Items from a data source
/---
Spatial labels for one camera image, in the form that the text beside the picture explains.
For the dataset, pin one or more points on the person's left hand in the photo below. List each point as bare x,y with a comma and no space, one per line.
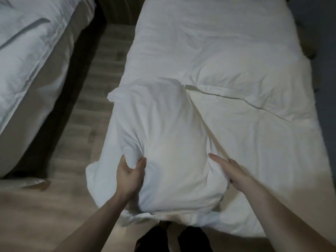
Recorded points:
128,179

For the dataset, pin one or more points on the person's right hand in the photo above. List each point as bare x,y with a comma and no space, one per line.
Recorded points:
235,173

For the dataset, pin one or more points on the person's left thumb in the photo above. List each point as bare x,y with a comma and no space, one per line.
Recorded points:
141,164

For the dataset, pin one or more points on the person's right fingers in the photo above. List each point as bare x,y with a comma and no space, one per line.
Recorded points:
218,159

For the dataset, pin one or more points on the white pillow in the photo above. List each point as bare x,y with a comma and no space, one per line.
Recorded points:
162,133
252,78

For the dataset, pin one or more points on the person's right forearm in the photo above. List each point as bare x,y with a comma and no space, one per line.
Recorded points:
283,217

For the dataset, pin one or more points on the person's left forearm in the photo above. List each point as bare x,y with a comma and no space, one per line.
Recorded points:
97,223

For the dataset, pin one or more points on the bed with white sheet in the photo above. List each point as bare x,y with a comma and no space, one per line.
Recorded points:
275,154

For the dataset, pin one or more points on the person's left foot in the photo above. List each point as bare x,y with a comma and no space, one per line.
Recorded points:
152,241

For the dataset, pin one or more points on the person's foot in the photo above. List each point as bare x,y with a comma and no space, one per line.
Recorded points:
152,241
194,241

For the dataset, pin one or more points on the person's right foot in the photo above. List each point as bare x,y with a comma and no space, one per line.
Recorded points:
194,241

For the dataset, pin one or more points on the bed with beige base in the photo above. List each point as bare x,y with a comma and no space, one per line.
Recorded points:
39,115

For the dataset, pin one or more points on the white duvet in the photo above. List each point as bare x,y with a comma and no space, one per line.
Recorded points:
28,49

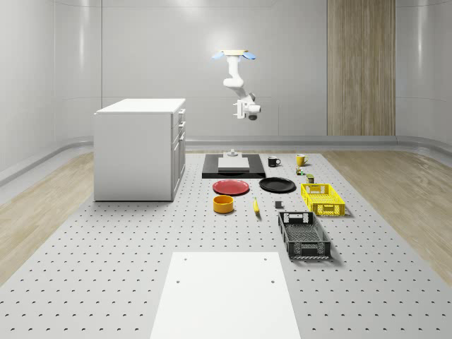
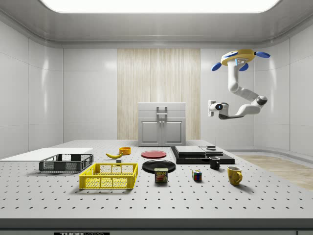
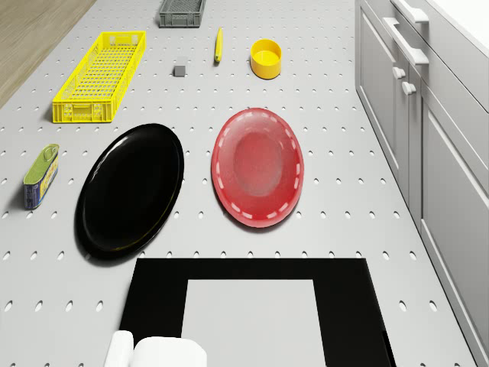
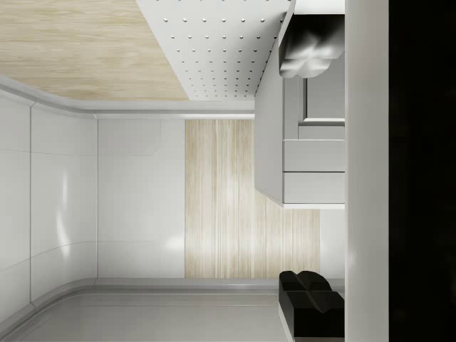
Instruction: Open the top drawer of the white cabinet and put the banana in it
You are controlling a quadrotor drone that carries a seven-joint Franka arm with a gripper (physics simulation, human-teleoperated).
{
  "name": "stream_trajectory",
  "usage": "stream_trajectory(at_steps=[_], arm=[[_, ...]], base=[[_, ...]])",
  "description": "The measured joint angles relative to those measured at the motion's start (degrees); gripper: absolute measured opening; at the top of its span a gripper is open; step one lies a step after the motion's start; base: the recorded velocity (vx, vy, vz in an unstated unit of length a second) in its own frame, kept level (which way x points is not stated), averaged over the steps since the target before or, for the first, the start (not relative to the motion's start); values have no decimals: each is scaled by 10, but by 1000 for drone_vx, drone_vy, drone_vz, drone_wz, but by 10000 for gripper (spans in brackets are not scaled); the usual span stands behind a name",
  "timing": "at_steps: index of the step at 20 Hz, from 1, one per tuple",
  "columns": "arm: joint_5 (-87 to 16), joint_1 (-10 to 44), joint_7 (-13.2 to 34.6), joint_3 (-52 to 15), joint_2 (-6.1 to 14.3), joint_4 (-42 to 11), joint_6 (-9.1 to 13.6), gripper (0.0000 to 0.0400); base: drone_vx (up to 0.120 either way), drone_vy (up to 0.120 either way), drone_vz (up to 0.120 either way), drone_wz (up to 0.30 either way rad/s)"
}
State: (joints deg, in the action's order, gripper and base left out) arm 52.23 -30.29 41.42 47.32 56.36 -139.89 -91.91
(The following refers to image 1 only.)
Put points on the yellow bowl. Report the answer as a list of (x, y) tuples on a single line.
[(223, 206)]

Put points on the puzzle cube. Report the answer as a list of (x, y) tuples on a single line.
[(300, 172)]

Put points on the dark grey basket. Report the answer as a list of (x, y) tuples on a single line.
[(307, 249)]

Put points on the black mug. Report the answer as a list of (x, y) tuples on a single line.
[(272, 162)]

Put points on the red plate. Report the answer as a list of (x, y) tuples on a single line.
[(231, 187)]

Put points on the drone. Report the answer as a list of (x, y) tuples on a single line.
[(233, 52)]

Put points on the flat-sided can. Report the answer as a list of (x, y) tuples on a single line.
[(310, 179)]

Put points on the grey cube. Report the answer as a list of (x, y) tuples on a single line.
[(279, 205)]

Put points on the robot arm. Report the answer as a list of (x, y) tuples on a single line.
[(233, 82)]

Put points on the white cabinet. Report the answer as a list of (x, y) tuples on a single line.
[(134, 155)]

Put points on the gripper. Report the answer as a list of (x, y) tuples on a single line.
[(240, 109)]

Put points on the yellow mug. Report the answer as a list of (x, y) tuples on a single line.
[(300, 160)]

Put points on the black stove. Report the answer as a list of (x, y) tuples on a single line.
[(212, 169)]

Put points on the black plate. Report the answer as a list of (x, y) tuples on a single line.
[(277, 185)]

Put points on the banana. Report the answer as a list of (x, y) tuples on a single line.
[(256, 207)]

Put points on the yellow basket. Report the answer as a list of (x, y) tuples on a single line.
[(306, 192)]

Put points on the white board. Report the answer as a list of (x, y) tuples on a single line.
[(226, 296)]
\---
Write down every line of the data above that includes the string "image".

Spatial labels for one camera image, in the form that the text beside the picture explains.
(The following refers to image 1 only.)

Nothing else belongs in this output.